Date: 2012-05-03 05:37 am (UTC)
From: [identity profile] padparadscha.livejournal.com
You know, if I ever did a comic of the "off road takes" my siblings and I came up with for the scenes and conversations in that game, it would take HOURS of explaining. And the explanations would probably only raise further questions. I still can't play through the Axem Ranger scene without thinking "The pizza's LATE!"

In other news, damn you: that other comic you linked to made me actually have to go play through the entire game again. It's rather embarrassing to admit just how much of my sense of fantasy was shaped by a game where you have to kick the ass of a wedding cake.

Date: 2012-05-03 07:51 pm (UTC)
From: [identity profile] gwalla.livejournal.com
I still haven't actually played it.

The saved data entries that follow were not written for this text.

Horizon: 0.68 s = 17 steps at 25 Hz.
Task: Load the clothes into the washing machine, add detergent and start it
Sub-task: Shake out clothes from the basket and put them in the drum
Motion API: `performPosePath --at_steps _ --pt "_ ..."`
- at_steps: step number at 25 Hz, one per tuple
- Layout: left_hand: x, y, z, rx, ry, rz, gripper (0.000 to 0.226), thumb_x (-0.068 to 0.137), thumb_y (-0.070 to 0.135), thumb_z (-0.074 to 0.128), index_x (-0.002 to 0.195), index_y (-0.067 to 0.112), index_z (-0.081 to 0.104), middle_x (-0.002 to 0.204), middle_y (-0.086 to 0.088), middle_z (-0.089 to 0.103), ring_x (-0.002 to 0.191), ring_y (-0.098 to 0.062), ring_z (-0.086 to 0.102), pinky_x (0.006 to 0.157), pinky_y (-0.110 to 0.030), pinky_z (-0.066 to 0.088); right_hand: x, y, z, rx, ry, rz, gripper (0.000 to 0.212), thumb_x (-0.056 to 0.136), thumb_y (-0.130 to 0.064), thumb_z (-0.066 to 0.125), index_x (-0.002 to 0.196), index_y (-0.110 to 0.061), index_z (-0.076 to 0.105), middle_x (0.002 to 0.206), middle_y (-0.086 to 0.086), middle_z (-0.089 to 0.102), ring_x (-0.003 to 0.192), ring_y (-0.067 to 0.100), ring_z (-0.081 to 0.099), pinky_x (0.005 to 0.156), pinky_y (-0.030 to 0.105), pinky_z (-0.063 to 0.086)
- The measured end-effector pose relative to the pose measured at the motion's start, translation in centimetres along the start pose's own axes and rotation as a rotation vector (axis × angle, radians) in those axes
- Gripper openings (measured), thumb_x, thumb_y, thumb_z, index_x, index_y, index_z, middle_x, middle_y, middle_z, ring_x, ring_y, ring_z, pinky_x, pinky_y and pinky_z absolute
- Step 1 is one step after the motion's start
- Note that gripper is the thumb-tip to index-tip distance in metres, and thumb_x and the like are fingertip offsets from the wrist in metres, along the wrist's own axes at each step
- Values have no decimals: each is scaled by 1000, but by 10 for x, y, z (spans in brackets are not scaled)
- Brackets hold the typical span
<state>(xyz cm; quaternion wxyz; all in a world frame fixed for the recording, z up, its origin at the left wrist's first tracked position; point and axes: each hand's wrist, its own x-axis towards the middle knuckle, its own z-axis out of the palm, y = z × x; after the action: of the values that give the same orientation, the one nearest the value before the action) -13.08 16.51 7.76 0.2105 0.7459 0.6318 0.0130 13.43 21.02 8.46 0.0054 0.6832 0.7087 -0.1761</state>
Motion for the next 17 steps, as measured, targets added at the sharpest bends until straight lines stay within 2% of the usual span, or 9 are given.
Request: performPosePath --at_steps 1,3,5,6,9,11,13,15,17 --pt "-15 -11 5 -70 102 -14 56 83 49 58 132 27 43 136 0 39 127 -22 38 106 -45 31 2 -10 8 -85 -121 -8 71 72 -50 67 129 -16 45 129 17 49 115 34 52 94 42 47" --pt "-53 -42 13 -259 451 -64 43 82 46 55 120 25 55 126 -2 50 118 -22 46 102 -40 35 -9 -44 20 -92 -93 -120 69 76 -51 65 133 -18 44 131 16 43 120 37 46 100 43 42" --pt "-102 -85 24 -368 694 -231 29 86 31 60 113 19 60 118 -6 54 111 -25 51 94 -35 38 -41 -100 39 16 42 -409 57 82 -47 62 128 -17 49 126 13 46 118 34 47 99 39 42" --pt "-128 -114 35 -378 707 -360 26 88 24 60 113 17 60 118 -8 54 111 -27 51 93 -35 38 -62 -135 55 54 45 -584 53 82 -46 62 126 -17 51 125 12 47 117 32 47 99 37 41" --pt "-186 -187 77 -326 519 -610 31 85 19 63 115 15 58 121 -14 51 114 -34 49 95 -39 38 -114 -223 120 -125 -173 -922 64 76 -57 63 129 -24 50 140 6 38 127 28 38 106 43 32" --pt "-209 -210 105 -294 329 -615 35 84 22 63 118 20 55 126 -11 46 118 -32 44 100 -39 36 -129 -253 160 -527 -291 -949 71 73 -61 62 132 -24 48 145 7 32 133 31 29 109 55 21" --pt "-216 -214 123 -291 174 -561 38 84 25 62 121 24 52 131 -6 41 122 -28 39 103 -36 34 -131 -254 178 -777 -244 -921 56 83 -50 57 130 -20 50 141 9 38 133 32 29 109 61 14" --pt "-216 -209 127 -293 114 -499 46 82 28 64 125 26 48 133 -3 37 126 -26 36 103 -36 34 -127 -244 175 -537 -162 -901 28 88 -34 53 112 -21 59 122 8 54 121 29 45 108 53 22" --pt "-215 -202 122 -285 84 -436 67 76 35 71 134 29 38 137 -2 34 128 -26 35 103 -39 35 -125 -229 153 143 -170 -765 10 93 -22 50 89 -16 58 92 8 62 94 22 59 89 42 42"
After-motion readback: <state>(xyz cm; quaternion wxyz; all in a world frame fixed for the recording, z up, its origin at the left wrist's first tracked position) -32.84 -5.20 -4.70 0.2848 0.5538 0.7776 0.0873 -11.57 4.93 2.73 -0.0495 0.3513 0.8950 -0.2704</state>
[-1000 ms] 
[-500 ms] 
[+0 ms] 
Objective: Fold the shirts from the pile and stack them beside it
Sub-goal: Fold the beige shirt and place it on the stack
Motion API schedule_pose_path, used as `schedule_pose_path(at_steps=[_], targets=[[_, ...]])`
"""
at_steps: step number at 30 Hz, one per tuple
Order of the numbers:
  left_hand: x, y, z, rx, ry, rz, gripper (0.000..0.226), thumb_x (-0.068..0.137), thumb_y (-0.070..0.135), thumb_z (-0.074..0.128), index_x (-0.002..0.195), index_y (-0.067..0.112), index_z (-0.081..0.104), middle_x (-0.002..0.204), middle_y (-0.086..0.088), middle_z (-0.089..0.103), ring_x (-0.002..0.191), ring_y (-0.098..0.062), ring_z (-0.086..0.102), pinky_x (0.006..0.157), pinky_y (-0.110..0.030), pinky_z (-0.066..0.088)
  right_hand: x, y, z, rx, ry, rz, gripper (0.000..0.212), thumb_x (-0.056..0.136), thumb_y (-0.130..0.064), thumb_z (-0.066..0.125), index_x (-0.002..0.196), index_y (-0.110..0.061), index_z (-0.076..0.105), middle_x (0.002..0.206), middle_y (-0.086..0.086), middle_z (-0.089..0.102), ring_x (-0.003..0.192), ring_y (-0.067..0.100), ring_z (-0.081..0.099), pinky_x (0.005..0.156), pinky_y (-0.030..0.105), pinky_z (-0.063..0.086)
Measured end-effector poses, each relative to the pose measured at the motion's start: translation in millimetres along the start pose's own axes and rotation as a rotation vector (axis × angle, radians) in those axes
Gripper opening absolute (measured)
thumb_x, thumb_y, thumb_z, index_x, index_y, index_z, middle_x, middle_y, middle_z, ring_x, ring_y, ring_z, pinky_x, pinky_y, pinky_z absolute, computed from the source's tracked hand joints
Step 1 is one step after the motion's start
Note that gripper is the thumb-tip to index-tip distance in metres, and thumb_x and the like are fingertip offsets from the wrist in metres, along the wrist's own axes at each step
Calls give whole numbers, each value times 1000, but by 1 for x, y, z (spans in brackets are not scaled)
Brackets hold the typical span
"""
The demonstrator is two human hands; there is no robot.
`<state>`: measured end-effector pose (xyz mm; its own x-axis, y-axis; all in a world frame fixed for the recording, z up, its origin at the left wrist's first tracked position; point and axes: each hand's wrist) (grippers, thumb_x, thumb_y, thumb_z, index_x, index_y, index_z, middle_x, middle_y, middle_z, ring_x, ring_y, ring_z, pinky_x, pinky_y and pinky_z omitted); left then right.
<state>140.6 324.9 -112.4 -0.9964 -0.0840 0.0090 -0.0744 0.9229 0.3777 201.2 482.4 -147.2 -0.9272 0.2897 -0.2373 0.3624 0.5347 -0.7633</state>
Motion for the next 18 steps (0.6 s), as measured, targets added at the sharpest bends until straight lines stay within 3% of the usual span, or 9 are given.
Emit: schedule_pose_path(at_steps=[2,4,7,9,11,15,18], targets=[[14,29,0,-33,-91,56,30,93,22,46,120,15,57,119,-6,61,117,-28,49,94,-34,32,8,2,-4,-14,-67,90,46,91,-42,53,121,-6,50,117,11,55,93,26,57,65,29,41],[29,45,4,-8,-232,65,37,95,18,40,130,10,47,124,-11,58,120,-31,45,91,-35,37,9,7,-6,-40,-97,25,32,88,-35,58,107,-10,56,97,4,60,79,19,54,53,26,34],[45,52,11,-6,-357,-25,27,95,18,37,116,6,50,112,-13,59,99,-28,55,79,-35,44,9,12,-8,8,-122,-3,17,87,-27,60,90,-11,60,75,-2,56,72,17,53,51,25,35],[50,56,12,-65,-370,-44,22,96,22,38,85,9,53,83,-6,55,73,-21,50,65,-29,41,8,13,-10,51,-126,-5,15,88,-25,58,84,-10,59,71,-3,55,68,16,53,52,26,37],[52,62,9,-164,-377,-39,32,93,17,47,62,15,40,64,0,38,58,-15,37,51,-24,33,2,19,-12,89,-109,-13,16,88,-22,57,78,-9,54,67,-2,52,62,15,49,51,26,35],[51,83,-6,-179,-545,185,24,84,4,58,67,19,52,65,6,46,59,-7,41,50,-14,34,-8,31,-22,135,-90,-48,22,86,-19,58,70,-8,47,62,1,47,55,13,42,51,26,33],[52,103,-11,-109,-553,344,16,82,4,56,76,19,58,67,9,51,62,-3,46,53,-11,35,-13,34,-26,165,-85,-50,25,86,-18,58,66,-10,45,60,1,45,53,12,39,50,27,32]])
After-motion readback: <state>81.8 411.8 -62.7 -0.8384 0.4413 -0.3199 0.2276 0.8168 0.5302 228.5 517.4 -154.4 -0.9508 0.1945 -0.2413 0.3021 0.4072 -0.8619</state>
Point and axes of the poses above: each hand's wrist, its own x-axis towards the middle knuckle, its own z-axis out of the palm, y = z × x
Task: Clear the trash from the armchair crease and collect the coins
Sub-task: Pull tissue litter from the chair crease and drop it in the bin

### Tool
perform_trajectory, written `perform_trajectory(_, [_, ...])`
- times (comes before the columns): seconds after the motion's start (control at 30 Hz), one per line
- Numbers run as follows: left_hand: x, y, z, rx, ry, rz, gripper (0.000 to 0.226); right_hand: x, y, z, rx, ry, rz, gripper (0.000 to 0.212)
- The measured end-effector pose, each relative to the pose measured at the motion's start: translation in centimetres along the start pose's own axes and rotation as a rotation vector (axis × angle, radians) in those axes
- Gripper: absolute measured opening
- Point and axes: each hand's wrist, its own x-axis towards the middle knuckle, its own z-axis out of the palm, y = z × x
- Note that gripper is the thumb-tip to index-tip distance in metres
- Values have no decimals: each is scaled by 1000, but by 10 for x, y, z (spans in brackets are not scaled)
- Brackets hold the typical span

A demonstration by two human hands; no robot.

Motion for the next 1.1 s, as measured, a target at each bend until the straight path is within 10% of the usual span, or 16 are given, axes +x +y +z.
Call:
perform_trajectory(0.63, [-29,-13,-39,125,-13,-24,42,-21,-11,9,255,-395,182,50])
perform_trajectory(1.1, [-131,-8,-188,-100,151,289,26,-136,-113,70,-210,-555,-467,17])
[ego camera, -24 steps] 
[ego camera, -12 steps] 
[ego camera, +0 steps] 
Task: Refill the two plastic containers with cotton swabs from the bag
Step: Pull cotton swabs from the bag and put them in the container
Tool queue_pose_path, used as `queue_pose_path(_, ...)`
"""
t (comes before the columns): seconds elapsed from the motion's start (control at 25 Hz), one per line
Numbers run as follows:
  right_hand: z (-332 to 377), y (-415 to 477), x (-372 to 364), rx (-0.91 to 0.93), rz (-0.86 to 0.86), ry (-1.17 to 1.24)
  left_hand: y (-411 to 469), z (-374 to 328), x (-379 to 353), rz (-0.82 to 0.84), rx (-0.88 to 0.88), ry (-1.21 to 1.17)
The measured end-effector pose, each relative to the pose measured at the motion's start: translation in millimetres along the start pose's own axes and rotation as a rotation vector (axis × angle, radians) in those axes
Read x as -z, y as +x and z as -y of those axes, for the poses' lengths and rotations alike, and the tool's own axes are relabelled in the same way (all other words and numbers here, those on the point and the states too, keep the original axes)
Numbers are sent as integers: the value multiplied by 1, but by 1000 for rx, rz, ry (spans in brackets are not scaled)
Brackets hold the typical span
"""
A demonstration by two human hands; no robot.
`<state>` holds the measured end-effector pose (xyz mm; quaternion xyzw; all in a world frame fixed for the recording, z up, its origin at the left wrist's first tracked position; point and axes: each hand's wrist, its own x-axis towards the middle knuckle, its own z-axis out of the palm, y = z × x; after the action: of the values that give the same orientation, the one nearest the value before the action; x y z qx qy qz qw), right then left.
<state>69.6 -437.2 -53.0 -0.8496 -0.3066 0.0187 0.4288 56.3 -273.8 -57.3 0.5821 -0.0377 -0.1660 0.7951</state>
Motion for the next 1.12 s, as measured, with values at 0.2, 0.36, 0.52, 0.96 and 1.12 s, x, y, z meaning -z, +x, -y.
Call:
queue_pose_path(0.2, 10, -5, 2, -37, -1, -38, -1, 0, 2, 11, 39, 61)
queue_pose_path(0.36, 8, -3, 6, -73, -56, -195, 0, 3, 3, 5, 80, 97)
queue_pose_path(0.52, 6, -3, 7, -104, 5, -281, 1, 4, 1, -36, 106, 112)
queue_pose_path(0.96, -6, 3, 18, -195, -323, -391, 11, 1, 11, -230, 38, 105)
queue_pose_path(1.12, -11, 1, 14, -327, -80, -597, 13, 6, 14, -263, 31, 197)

Right now I'm playing Bowser's Inside Story, which is a lot of fun. Fawful cracks me up. I HAVE THE CHORTLES!

Need to complete Super Star Saga too...never got around to finishing it.

Date: 2012-05-03 09:54 pm (UTC)
From: [identity profile] padparadscha.livejournal.com
Fawful ... worries me.

They really souped up the SMRPG timed attacks and defenses for the Mario & Luigi series. There's a lot more animation and you have to do a lot more strategizing based on any given monster's size and shape. I get a huge kick out of playing as Bowser, though my favorite from that series is Partners In Time. Something about Luigi's pseudoItalian gibberish in that one cracks me up. (I always make it a point to build Luigi into an unstoppable tank. I dunno, it's just funnier that way.)

I still highly recommend SMRPG. Square did marvelously weird things to the Marioverse, their sense of humor is spot-on, and it's also simply gorgeous. And the attention to detail was great--there are endless bizarre little Easter eggs for you to find, like exiting the wrong way out of Marrymore, or suddenly turning into 8-Bit Mario, or the whole business with the Lamb's Lure. The attacks are wildly fun. (The "hurling Mario at the bad guys" Bowser employs in one of the comics is an actual weapon you can buy.) And Toad is just so cute in that one.

Plus, Fawful's got a spiritual cousin in Booster. Booster is just weird.